[Extracted data entries]
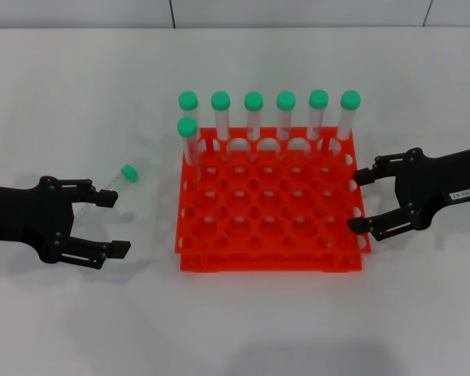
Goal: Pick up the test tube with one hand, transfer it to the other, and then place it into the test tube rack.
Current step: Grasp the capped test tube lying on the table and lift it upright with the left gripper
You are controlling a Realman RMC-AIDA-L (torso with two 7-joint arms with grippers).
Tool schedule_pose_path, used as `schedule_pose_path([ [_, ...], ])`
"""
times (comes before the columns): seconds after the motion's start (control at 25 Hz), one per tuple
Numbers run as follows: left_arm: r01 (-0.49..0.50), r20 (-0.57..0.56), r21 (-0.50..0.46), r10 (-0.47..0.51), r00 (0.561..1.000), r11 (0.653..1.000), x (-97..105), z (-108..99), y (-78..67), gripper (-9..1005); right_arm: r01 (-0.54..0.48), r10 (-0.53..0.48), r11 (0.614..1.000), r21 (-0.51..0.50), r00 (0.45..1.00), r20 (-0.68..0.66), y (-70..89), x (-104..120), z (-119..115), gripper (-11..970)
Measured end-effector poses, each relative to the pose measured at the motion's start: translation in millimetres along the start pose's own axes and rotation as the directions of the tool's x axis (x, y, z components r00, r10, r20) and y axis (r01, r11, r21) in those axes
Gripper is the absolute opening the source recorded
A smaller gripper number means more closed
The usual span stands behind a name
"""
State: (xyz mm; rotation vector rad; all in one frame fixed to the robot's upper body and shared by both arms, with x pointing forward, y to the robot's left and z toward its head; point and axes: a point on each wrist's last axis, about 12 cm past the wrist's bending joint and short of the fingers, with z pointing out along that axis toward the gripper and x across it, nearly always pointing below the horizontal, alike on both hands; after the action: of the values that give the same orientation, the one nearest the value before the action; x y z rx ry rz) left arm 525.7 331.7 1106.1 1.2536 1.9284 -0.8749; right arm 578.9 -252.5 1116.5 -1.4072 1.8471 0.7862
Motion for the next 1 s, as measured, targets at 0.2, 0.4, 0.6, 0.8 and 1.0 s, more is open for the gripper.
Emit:
schedule_pose_path([
  [0.2,0.001,0.0,0.0,-0.001,1.0,1.0,0.1,0.0,0.0,879,0.0,0.0,1.0,0.001,1.0,0.0,-0.1,0.0,0.0,837],
  [0.4,0.003,0.001,-0.001,-0.003,1.0,1.0,0.1,-0.2,0.0,879,0.001,-0.001,1.0,0.0,1.0,0.0,-0.1,-0.1,0.0,836],
  [0.6,0.005,0.001,-0.001,-0.005,1.0,1.0,0.0,-0.2,0.1,878,0.001,-0.001,1.0,0.0,1.0,-0.001,-0.1,-0.1,-0.1,835],
  [0.8,0.015,0.0,-0.007,-0.015,1.0,1.0,-2.5,-1.0,1.2,878,-0.003,0.003,1.0,0.001,1.0,-0.003,0.7,1.9,-0.6,834],
  [1.0,0.067,0.003,-0.05,-0.067,0.998,0.996,-12.1,-3.3,-0.9,878,-0.003,0.003,1.0,0.002,1.0,-0.003,1.0,2.6,-0.9,833],
])
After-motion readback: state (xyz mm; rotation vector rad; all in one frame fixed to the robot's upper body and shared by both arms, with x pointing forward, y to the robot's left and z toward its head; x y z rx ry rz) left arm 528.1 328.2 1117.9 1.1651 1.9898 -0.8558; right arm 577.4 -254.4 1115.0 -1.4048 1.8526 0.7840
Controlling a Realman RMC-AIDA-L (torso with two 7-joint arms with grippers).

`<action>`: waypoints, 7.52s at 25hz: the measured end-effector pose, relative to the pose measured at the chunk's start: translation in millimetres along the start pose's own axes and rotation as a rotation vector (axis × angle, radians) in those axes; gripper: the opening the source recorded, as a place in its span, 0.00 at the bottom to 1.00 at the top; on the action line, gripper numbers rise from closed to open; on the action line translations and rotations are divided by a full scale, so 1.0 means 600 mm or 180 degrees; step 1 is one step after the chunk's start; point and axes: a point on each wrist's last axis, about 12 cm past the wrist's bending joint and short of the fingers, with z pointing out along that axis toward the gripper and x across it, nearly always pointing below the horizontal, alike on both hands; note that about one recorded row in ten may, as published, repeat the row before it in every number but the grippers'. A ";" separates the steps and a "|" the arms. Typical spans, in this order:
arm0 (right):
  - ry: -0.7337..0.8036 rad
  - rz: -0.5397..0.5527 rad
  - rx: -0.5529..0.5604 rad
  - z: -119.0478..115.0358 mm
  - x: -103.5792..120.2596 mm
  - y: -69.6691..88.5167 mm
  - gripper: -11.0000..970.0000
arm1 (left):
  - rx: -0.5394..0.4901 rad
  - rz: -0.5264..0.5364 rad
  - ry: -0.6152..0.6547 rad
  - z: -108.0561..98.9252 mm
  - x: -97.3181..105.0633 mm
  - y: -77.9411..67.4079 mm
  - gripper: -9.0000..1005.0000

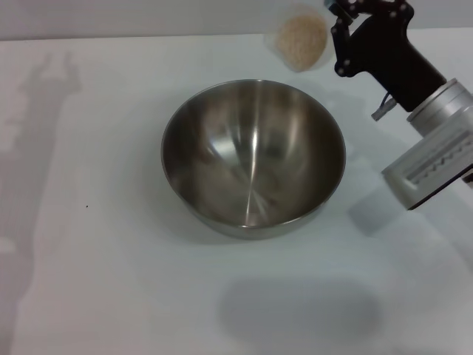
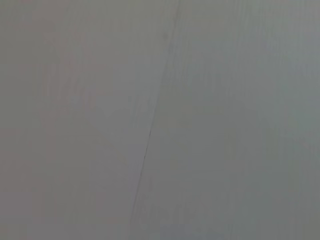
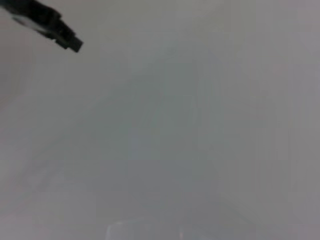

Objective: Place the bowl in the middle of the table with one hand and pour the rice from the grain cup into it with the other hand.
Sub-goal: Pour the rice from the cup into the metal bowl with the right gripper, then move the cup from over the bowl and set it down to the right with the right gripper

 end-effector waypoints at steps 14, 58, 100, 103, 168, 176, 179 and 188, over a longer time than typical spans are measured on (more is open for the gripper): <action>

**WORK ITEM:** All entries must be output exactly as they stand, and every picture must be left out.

**RESULT BELOW:**
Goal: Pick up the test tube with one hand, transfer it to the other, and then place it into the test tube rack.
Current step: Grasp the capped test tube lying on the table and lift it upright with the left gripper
You are controlling a Realman RMC-AIDA-L (torso with two 7-joint arms with grippers).
Tool schedule_pose_path, used as `schedule_pose_path([ [_, ...], ])`
"""
times (comes before the columns): seconds after the motion's start (control at 25 Hz), one per tuple
Numbers run as follows: left_arm: r01 (-0.49..0.50), r20 (-0.57..0.56), r21 (-0.50..0.46), r10 (-0.47..0.51), r00 (0.561..1.000), r11 (0.653..1.000), x (-97..105), z (-108..99), y (-78..67), gripper (-9..1005); right_arm: r01 (-0.54..0.48), r10 (-0.53..0.48), r11 (0.614..1.000), r21 (-0.51..0.50), r00 (0.45..1.00), r20 (-0.68..0.66), y (-70..89), x (-104..120), z (-119..115), gripper (-11..970)
Measured end-effector poses, each relative to the pose measured at the motion's start: translation in millimetres along the start pose's own axes and rotation as the directions of the tool's x axis (x, y, z components r00, r10, r20) and y axis (r01, r11, r21) in those axes
Gripper is the absolute opening the source recorded
A smaller gripper number means more closed
The usual span stands behind a name
"""
State: (xyz mm; rotation vector rad; all in one frame fixed to the robot's upper body and shared by both arms, with x pointing forward, y to the robot's left and z toward its head; point and axes: a point on each wrist's last axis, about 12 cm past the wrist's bending joint and short of the fingers, with z pointing out along that axis toward the gripper and x across it, nearly always pointing below the horizontal, alike on both hands; after the action: of the values that give the same orientation, the one nearest the value before the action; x y z rx ry rz) left arm 525.7 331.7 1106.1 1.2536 1.9284 -0.8749; right arm 578.9 -252.5 1116.5 -1.4072 1.8471 0.7862
Motion for the next 1 s, as measured, targets at 0.2, 0.4, 0.6, 0.8 and 1.0 s, more is open for the gripper.
Emit:
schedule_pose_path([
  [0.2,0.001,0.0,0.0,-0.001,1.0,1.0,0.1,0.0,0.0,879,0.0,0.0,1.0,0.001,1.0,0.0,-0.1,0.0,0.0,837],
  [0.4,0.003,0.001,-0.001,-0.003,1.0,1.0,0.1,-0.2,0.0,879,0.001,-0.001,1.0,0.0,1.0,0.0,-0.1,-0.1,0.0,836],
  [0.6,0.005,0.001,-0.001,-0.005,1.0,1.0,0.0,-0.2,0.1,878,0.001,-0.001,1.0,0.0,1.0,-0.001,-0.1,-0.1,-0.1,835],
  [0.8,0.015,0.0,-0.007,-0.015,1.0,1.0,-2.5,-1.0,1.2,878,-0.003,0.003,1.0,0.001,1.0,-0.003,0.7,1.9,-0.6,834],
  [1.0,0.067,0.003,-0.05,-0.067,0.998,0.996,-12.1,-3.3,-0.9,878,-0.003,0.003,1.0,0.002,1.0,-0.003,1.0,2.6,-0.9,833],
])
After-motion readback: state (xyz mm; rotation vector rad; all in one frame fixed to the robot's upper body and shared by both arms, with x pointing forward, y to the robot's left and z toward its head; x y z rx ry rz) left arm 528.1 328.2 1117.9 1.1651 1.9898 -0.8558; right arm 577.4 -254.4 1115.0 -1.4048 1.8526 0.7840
Controlling a Realman RMC-AIDA-L (torso with two 7-joint arms with grippers).

`<action>`: waypoints, 7.52s at 25hz: the measured end-effector pose, relative to the pose measured at the chunk's start: translation in millimetres along the start pose's own axes and rotation as a rotation vector (axis × angle, radians) in those axes; gripper: the opening the source recorded, as a place in its span, 0.00 at the bottom to 1.00 at the top; on the action line, gripper numbers rise from closed to open; on the action line translations and rotations are divided by a full scale, so 1.0 means 600 mm or 180 degrees; step 1 is one step after the chunk's start; point and axes: a point on each wrist's last axis, about 12 cm past the wrist's bending joint and short of the fingers, with z pointing out along that axis toward the gripper and x across it, nearly always pointing below the horizontal, alike on both hands; note that about one recorded row in ten may, as published, repeat the row before it in every number but the grippers'. A ";" separates the steps and a "|" the arms. Typical spans, in this order:
arm0 (right):
  - ry: -0.7337..0.8036 rad
  - rz: -0.5397..0.5527 rad
  - rx: -0.5529..0.5604 rad
  - z: -119.0478..115.0358 mm
  - x: -103.5792..120.2596 mm
  - y: -69.6691..88.5167 mm
  - gripper: -11.0000..970.0000
arm1 (left):
  - rx: -0.5394..0.4901 rad
  - rz: -0.5264..0.5364 rad
  - ry: -0.6152..0.6547 rad
  - z: -108.0561..98.9252 mm
  - x: -97.3181..105.0633 mm
  - y: -77.9411..67.4079 mm
  - gripper: -9.0000..1005.0000


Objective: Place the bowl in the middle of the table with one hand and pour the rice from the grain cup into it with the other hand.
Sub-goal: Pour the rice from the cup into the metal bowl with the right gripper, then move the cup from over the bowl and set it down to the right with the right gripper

 end-effector waypoints at steps 14, 58, 100, 103, 168, 176, 179 and 188, over a longer time than typical spans are measured on (more is open for the gripper): <action>

There is no more to add to the answer.